» WORK TO COMPLETE:
Scan the records below and report how many lines contain the word "single", giving the number by itself.

» RECORDS TO PROCESS:
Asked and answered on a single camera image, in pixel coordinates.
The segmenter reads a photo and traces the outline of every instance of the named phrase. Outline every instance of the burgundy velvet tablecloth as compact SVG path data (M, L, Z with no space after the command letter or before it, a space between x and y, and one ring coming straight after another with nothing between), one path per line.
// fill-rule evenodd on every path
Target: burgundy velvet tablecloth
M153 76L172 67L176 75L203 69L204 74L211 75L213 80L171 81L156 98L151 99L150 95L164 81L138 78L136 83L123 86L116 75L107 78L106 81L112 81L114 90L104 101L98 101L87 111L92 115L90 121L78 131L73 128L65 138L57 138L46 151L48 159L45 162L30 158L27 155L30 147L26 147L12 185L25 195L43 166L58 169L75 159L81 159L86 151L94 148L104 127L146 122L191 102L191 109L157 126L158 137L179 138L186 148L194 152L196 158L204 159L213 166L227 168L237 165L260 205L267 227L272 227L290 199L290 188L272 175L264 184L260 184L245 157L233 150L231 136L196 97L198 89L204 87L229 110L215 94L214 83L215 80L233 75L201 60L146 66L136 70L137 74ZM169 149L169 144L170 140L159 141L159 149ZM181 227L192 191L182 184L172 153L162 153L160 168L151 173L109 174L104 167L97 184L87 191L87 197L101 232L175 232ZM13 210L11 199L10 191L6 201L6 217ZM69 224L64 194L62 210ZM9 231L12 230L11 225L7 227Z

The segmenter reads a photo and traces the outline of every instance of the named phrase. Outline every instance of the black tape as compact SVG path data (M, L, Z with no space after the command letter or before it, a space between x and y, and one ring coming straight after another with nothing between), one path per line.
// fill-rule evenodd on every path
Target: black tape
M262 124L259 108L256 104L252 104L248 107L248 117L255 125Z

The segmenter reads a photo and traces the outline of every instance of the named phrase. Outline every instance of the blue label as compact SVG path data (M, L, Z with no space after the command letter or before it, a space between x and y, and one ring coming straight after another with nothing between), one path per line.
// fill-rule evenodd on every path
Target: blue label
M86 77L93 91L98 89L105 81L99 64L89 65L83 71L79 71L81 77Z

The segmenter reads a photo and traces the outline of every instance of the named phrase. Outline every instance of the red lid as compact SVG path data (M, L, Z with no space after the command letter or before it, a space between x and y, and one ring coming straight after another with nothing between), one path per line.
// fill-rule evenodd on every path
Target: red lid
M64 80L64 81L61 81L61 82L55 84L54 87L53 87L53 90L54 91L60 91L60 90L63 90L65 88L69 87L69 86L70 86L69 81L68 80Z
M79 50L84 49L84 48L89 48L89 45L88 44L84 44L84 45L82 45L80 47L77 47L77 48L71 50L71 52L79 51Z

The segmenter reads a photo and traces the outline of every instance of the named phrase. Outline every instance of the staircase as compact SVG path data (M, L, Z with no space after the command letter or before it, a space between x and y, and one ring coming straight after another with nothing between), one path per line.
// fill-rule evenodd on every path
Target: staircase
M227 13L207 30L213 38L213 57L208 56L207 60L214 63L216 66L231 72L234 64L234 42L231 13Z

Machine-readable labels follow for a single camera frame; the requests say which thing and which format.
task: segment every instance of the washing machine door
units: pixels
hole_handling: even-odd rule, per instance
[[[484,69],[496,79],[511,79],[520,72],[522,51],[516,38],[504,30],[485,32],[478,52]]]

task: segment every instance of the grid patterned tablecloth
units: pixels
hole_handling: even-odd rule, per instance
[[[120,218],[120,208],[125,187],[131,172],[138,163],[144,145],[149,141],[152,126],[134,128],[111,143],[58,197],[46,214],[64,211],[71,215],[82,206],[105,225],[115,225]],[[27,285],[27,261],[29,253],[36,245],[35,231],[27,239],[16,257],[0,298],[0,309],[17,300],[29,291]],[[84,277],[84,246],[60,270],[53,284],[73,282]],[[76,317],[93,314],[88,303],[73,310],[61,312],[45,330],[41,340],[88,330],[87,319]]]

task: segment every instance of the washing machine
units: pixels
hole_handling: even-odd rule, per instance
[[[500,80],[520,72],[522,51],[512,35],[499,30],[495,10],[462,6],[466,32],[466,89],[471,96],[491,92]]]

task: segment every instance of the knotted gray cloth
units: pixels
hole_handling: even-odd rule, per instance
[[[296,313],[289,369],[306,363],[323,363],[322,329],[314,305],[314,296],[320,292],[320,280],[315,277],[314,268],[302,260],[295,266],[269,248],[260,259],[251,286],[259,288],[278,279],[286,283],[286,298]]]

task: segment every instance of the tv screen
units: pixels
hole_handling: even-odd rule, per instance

» ANSWER FOR THE TASK:
2